I don’t know how long we stay there — maybe six, seven minutes. The shooting ended before I even climbed up from the beach, heard my son chirp, “Mom!” in his best whisper-but-not-really-a-whisper voice,
and then there were unintelligible shouts and the slamming of doors, the scrape of boots over dirt and gravel, more shouts, more doors and, finally, the wailing of an ambulance siren as it turned down Hacksaw Road.
While we hide, I explain to the kids what is happening as best I can. I tell them that their father is in the storage shed, alive but badly injured. As the voices and footsteps come closer and people call my name, my kids are at least prepared for what they are about to see.

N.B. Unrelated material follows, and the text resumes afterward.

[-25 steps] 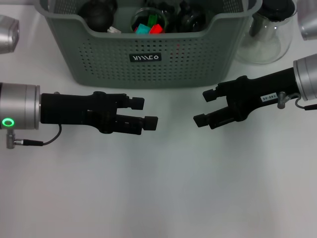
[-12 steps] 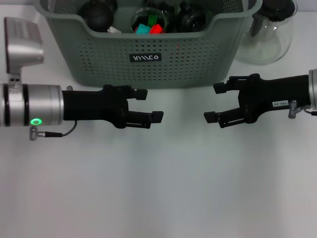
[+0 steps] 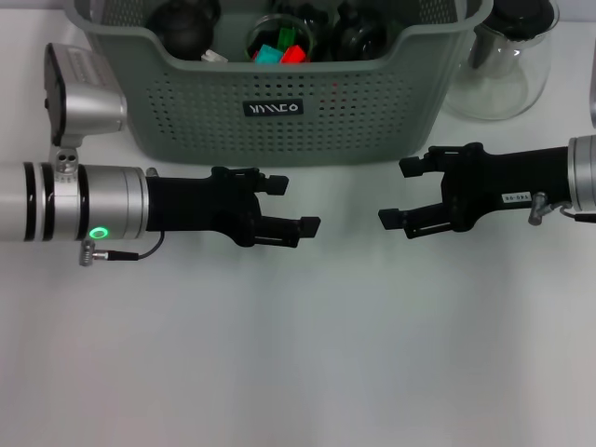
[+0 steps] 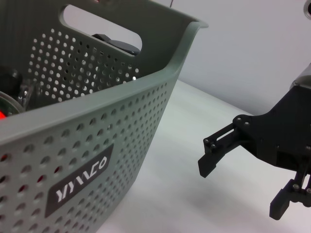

Jefferson County deputies and New York State Troopers envelop the scene. An ambulance is parked in the dirt road by the metal shed. “Are you hurt, ma’am?” The paramedic reaches for us. “Are your children all right?”
After she looks us all over, a pickup truck with an orange light bar over the cab roars down the road, more vehicles behind it, and a state trooper is urging us toward his vehicle. But I need to see in the shed and I won’t let go of my children.
Much of the items in storage have been cleared out, leaving a view inside. Paramedics place an oxygen mask over John’s mouth and pick him up on a stretcher. They work their way out of the shed and Melody is crying.
I squeeze her tight but I’m all cried out.
Russ just watches. “That’s Dad?”
“Yes, honey.”
“He was in there?”
“Yes.”
“Why?”
“Someone put him there.”
“The guy with the bullet hole?”
“Right.”
We step back to let them through and as the stretcher passes with John on it, he sees me and reaches out. I take his hand and he squeezes mine back. The kids are touching him. The paramedics and police are trying to keep us back but we’re crowding around, all moving as one unit toward the open doors of the ambulance.
“Russ,” I say, though I’m looking into John’s eyes. “You’re going to ride to the hospital in a police car, okay?”
“Okay.”
Melody grips me tighter. “Mom I’m coming with you and Dad.”
“I need you to stay with your brother. Make sure he’s all right.”